Togo : l’ANC s’oppose fermement à une nouvelle révision constitutionnelle
L’Alliance Nationale pour le Changement (ANC), dirigée par Jean-Pierre Fabre, vient de tirer la sonnette d’alarme face aux rumeurs persistantes concernant une possible révision de la Constitution togolaise. Dans un communiqué rendu public, le parti politique dénonce une manœuvre politique et refuse catégoriquement d’y participer.
Une initiative jugée dépourvue de consensus
Selon l’ANC, les spéculations autour d’un nouveau dialogue constitutionnel ne reflètent pas les véritables aspirations démocratiques des Togolais. Pour le parti, cette démarche ne servirait qu’à renforcer l’architecture politique actuelle, sans répondre aux attentes réelles de la population en matière de gouvernance et de transparence.

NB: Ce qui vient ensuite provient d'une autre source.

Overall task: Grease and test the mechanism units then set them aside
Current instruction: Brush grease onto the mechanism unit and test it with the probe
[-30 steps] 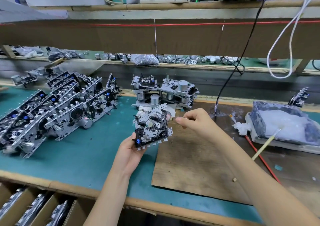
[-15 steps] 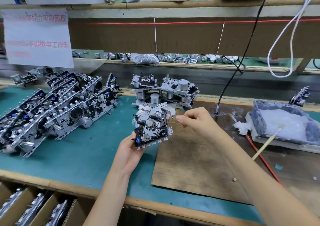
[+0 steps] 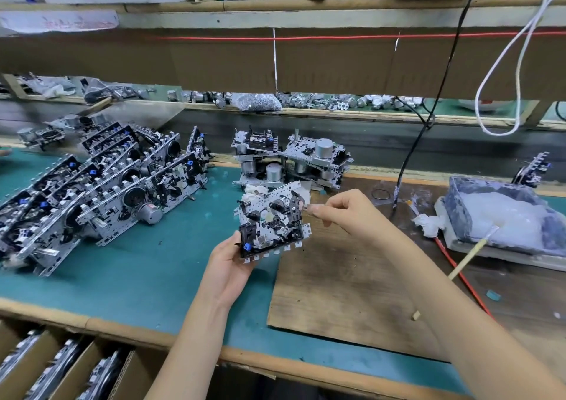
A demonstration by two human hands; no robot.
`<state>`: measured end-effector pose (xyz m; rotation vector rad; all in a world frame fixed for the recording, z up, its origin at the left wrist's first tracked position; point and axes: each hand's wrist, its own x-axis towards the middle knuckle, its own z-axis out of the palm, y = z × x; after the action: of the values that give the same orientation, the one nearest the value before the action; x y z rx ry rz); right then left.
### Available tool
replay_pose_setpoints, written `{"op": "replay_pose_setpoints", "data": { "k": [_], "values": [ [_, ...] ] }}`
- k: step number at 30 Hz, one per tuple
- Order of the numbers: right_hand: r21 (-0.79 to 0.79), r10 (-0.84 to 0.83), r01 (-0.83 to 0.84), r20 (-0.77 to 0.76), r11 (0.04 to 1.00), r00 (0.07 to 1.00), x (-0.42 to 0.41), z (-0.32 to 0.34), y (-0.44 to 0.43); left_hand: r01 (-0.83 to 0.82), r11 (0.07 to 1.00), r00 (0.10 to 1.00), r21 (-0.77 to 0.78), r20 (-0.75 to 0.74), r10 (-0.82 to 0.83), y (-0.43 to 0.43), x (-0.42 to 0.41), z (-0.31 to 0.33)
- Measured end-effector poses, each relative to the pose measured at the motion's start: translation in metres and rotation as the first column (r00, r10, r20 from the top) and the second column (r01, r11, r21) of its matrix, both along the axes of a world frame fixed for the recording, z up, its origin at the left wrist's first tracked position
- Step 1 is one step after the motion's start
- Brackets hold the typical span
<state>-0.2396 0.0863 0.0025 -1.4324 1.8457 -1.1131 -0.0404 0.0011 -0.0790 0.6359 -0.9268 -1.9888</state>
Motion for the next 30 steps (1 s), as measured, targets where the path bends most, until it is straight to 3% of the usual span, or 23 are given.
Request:
{"op": "replay_pose_setpoints", "data": {
  "k": [4,7,8,9,11,13,15,28,30],
  "values": [
    [0.113,-0.003,0.011,-0.073,0.994,0.997,-0.001,0.003,-0.001,-0.004,1.0,1.0,-0.029,0.007,0.004,0.0,0.0,0.0],
    [-0.148,-0.106,0.085,-0.142,0.985,0.984,0.009,0.015,0.002,-0.013,0.999,0.999,-0.048,0.036,0.015,0.0,-0.001,-0.002],
    [-0.195,-0.085,0.035,-0.254,0.98,0.964,0.014,0.021,0.003,-0.011,0.998,0.999,-0.063,0.048,0.014,0.0,-0.001,-0.002],
    [-0.166,-0.034,-0.044,-0.437,0.985,0.899,0.021,0.028,0.003,-0.004,0.997,0.999,-0.079,0.053,0.009,0.001,-0.001,-0.002],
    [-0.009,0.088,-0.148,-0.767,0.989,0.636,0.038,0.033,-0.001,0.02,0.995,0.999,-0.103,0.051,-0.015,0.001,0.0,-0.001],
    [0.106,0.166,-0.166,-0.899,0.98,0.406,0.052,0.031,-0.009,0.015,0.995,0.999,-0.103,0.045,-0.01,0.001,0.0,-0.001],
    [0.172,0.212,-0.157,-0.931,0.973,0.297,0.063,0.025,-0.016,-0.003,0.996,0.999,-0.092,0.037,0.007,0.001,-0.001,-0.001],
    [0.26,0.284,-0.121,-0.921,0.958,0.268,0.058,0.01,-0.025,0.011,0.996,0.997,-0.09,0.071,-0.005,0.004,-0.004,0.0],
    [0.225,0.254,-0.125,-0.906,0.966,0.339,0.052,0.015,-0.018,-0.013,0.997,0.998,-0.078,0.054,0.017,0.004,-0.004,0.001]
  ]
}}
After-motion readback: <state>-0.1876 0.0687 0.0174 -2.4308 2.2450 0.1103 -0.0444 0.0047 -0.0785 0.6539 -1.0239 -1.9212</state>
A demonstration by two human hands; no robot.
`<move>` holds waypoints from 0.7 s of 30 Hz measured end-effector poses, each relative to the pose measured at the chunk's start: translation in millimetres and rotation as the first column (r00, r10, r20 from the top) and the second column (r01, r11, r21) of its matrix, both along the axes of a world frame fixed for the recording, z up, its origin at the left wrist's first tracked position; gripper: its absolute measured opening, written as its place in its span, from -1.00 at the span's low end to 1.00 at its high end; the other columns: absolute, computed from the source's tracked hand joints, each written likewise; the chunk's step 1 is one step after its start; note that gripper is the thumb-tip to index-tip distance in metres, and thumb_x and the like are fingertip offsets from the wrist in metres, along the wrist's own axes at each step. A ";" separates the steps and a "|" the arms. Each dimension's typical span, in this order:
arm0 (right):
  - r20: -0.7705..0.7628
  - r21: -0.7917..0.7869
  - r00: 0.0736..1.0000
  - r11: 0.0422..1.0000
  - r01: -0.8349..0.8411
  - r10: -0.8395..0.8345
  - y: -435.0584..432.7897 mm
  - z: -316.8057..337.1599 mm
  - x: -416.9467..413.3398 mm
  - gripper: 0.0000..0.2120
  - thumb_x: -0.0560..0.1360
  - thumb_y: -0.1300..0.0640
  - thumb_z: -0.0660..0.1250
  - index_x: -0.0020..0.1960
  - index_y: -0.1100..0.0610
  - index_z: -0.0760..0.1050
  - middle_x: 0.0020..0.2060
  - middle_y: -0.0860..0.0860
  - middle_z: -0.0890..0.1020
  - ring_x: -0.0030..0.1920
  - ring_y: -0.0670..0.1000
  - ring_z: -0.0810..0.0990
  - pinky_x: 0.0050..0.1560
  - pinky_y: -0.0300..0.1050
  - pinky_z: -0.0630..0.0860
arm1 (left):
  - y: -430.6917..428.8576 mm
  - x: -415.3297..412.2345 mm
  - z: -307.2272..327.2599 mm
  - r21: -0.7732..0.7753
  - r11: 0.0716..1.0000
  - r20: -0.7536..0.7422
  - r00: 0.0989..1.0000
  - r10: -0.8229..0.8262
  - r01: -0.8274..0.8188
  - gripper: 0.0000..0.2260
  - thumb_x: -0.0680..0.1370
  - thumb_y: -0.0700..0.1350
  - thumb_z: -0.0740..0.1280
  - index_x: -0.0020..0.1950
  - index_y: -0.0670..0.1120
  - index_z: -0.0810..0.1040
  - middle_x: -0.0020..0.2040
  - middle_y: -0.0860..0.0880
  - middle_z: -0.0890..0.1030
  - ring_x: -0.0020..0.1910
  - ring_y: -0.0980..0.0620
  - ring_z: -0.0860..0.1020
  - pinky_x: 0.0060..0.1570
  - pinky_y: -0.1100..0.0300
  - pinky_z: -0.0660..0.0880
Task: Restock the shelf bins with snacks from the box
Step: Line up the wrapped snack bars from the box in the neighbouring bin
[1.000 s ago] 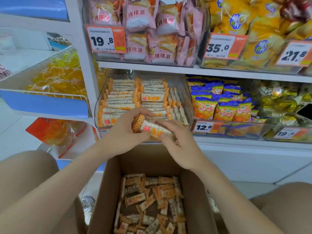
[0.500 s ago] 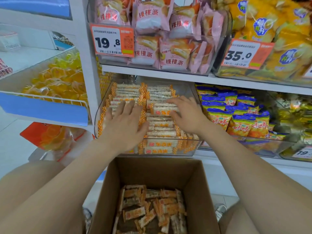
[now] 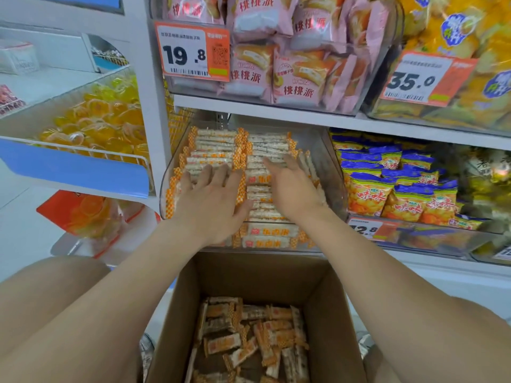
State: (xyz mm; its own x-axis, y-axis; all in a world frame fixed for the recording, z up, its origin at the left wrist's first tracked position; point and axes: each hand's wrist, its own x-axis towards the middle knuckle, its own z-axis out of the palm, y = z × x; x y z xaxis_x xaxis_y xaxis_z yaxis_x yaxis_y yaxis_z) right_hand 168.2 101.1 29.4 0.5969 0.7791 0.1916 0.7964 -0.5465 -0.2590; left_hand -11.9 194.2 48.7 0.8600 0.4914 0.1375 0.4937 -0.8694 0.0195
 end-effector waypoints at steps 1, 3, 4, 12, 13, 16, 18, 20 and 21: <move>0.031 -0.047 1.000 0.999 0.007 -0.006 0.1 0.1 -1.2 -0.19 0.55 0.35 0.31 0.68 -0.13 0.14 0.61 0.25 0.20 0.66 0.30 0.04 0.51 0.27 0.37 | -0.2 -0.2 0.1 -0.003 1.000 0.005 1.000 0.001 -0.001 -0.36 0.67 0.34 -0.03 0.68 0.05 0.07 0.70 -0.07 0.13 0.66 -0.22 0.08 0.54 -0.40 0.04; 0.103 -0.106 0.995 0.994 0.024 -0.013 -2.9 7.6 -4.4 -0.23 0.58 0.27 0.32 0.69 -0.11 0.12 0.63 0.22 0.15 0.65 0.33 0.01 0.59 0.28 0.20 | -1.1 -1.2 0.1 -0.013 1.000 0.022 1.000 -0.005 0.005 -0.37 0.67 0.33 0.00 0.68 0.05 0.09 0.69 -0.07 0.14 0.66 -0.22 0.09 0.54 -0.38 0.04; 0.134 -0.106 0.991 0.994 0.021 -0.006 -5.0 12.4 -5.6 -0.28 0.61 0.23 0.30 0.68 -0.09 0.14 0.62 0.22 0.16 0.64 0.33 0.05 0.61 0.26 0.15 | -1.6 -2.0 0.4 -0.022 1.000 0.037 0.999 -0.007 0.008 -0.37 0.67 0.33 0.02 0.68 0.05 0.11 0.68 -0.07 0.16 0.66 -0.22 0.10 0.54 -0.37 0.04; 0.212 0.125 0.974 0.986 -0.111 0.083 -44.2 47.3 -44.7 -0.64 0.56 0.13 0.27 0.34 0.09 0.57 0.20 0.11 0.58 0.24 0.19 0.54 0.20 0.15 0.55 | -11.0 -16.4 7.4 0.064 0.995 0.347 0.933 -0.097 0.080 -0.52 0.59 0.19 0.22 0.43 -0.03 0.46 0.38 -0.09 0.48 0.39 -0.20 0.43 0.34 -0.22 0.35; 0.191 0.168 0.973 0.972 -0.161 0.128 -55.1 50.7 -55.4 -0.70 0.55 0.12 0.26 0.23 0.08 0.61 0.10 0.06 0.60 0.15 0.13 0.57 0.13 0.11 0.57 | -15.7 -20.9 8.1 0.089 0.988 0.419 0.895 -0.149 0.123 -0.61 0.58 0.12 0.27 0.33 -0.04 0.51 0.27 -0.06 0.51 0.29 -0.17 0.47 0.26 -0.16 0.40; 0.028 0.126 0.969 0.961 -0.245 0.244 -92.7 47.9 -88.1 -0.83 0.49 0.08 0.25 -0.04 0.02 0.62 -0.11 -0.08 0.57 -0.04 -0.01 0.55 -0.04 -0.01 0.52 | -40.0 -39.6 1.5 0.039 0.956 0.531 0.804 -0.268 0.292 -0.88 0.53 -0.05 0.38 0.04 -0.02 0.54 -0.05 0.03 0.50 -0.02 -0.07 0.50 -0.06 -0.03 0.45; -0.104 -0.028 0.961 0.965 -0.260 0.256 -113.3 34.3 -102.2 -0.85 0.45 0.06 0.25 -0.16 0.01 0.59 -0.24 -0.07 0.59 -0.17 0.01 0.56 -0.16 0.05 0.57 | -60.4 -50.8 -14.9 -0.099 0.914 0.399 0.857 -0.326 0.393 -0.91 0.53 -0.04 0.36 -0.01 0.02 0.49 -0.11 0.06 0.53 -0.10 -0.07 0.54 -0.20 0.02 0.45; -0.253 -0.250 0.938 0.921 -0.299 0.236 -127.3 8.8 -111.0 -0.85 0.48 0.10 0.26 -0.21 0.07 0.57 -0.32 0.02 0.59 -0.27 0.07 0.58 -0.28 0.11 0.58 | -77.8 -57.4 -38.6 -0.227 0.889 0.042 0.916 -0.398 0.397 -0.90 0.58 0.03 0.30 0.07 0.08 0.48 -0.03 0.06 0.58 -0.05 -0.06 0.60 -0.21 0.06 0.50; -0.317 -0.370 0.923 0.868 -0.331 0.218 -132.1 -9.1 -114.6 -0.83 0.51 0.12 0.26 -0.23 0.09 0.55 -0.33 0.04 0.57 -0.29 0.10 0.58 -0.30 0.10 0.58 | -85.1 -59.1 -53.5 -0.279 0.885 -0.160 0.890 -0.427 0.374 -0.84 0.61 0.06 0.28 0.15 0.07 0.51 0.01 0.05 0.59 -0.03 -0.06 0.61 -0.17 0.07 0.54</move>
State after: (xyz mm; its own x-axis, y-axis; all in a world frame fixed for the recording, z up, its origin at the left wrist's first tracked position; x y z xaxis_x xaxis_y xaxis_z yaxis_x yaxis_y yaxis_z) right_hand 53.6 -31.0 20.3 0.3301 0.8916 -0.3100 0.8661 -0.4166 -0.2761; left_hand -71.0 109.2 -4.8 0.9850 0.0936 -0.1446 0.1195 -0.9760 0.1821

Un refus catégorique de participer
L’ANC a clairement indiqué qu’elle ne prendrait pas part à un processus qu’elle qualifie de « simulacre de dialogue ». Le parti appelle les acteurs politiques, la société civile et les partenaires internationaux à la plus grande vigilance. Il insiste sur la nécessité d’un consensus national large et inclusif avant toute réforme constitutionnelle.
Des réserves persistantes sur la Constitution en vigueur
L’opposition togolaise maintient ses critiques envers la Constitution actuelle. Elle estime que les changements institutionnels récents soulèvent des questions sur leur légitimité et leur capacité à répondre aux aspirations démocratiques de la population. Pour l’ANC, toute réforme majeure doit être précédée d’un dialogue approfondi réunissant tous les acteurs du pays.
Un contexte politique sous haute tension
Cette prise de position survient alors que les débats sur les réformes institutionnelles occupent une place centrale dans le paysage politique togolais. L’ANC entend ainsi marquer sa détermination à empêcher toute initiative qu’elle juge contraire à l’esprit d’un processus démocratique consensuel.